━━ Data excerpts ━━
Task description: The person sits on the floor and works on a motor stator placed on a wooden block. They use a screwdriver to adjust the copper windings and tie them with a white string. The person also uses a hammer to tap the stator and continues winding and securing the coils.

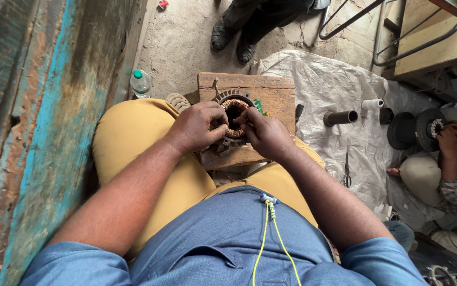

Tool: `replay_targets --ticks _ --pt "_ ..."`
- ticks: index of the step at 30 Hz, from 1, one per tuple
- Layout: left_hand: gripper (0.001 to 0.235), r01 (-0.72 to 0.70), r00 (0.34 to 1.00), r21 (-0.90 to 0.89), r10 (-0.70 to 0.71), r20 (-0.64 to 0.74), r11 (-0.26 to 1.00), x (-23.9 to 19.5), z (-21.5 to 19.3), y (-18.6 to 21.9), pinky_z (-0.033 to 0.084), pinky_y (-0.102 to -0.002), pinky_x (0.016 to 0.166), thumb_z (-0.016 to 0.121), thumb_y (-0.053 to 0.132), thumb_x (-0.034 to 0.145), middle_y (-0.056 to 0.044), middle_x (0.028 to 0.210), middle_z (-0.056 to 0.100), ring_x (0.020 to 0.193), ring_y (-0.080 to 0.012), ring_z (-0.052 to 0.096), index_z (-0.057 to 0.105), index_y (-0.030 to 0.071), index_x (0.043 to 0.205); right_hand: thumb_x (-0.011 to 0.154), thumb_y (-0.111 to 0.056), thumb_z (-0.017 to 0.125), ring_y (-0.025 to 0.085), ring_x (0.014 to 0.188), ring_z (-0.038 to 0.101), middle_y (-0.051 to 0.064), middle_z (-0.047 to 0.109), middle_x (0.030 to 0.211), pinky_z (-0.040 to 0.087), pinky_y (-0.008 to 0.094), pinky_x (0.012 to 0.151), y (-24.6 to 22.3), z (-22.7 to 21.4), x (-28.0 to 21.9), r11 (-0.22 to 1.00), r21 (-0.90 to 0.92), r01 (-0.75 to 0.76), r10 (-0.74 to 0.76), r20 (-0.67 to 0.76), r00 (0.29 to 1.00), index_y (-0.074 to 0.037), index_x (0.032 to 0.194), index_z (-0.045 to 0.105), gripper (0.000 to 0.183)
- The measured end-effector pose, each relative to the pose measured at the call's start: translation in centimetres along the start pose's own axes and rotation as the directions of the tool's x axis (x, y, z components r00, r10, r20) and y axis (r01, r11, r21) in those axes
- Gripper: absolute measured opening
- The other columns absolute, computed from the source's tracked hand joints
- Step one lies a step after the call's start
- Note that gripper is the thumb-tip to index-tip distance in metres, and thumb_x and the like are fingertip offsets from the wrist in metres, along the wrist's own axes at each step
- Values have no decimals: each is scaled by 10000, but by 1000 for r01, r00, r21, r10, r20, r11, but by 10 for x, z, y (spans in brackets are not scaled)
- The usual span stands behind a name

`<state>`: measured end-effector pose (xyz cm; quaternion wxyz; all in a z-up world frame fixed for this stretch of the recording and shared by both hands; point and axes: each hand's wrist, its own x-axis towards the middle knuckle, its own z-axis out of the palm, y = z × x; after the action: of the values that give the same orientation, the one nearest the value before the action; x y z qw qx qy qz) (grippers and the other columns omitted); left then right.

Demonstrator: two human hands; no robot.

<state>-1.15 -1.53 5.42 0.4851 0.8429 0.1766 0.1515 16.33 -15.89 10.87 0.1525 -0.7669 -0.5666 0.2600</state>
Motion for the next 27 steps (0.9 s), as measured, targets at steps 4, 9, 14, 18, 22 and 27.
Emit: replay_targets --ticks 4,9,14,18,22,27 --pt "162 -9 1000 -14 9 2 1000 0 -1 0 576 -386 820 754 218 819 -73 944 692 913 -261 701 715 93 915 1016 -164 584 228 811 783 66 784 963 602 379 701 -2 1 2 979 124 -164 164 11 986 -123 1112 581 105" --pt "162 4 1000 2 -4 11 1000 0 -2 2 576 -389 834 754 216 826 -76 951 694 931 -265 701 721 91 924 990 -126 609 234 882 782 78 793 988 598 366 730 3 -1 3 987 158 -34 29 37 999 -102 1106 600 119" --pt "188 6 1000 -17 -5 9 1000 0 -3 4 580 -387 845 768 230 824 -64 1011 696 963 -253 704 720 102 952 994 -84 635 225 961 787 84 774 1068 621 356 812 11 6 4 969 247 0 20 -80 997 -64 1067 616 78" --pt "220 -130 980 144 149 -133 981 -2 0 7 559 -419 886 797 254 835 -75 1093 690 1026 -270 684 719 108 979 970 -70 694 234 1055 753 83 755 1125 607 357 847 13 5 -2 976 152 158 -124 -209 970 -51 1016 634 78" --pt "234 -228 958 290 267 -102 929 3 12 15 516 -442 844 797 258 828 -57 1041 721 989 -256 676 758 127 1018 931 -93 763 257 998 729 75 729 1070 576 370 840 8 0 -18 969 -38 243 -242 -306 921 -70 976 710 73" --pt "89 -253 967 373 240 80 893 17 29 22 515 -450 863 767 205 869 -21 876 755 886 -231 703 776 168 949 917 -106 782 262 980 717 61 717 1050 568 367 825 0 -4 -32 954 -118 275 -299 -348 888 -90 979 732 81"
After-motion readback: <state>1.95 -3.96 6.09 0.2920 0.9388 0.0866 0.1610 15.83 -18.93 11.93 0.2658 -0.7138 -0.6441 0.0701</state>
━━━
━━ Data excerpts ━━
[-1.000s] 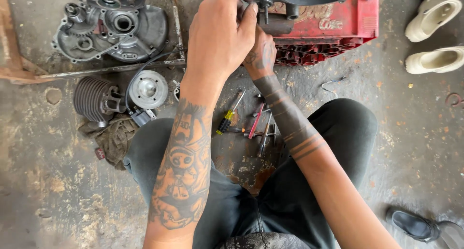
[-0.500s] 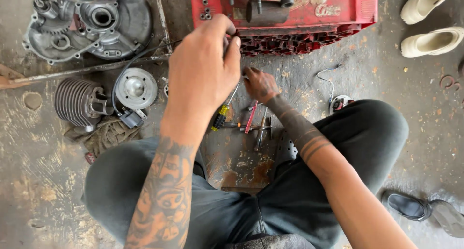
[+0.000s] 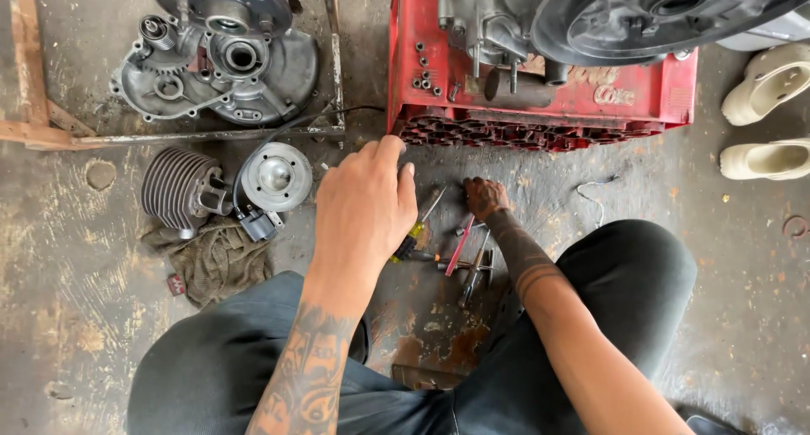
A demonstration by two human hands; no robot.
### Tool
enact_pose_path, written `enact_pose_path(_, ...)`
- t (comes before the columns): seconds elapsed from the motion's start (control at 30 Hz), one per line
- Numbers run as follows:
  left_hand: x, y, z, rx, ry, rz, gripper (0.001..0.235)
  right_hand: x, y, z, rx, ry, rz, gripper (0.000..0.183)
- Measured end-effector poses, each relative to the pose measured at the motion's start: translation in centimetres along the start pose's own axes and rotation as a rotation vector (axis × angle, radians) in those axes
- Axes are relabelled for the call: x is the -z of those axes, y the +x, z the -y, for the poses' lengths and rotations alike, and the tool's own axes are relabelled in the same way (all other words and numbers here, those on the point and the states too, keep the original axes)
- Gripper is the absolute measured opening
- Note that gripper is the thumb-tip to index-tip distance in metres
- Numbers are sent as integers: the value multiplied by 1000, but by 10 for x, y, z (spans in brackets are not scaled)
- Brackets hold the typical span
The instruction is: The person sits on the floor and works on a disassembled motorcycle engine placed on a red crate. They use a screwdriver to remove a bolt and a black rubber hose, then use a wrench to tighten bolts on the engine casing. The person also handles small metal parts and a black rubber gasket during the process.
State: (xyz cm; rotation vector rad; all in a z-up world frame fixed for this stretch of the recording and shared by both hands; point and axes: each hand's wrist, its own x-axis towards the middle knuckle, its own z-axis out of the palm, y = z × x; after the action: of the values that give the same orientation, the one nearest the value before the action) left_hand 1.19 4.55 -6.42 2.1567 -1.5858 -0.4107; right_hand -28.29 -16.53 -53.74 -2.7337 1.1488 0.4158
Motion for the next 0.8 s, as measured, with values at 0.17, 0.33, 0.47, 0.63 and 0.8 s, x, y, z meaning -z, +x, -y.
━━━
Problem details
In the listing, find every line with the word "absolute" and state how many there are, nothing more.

Your response
3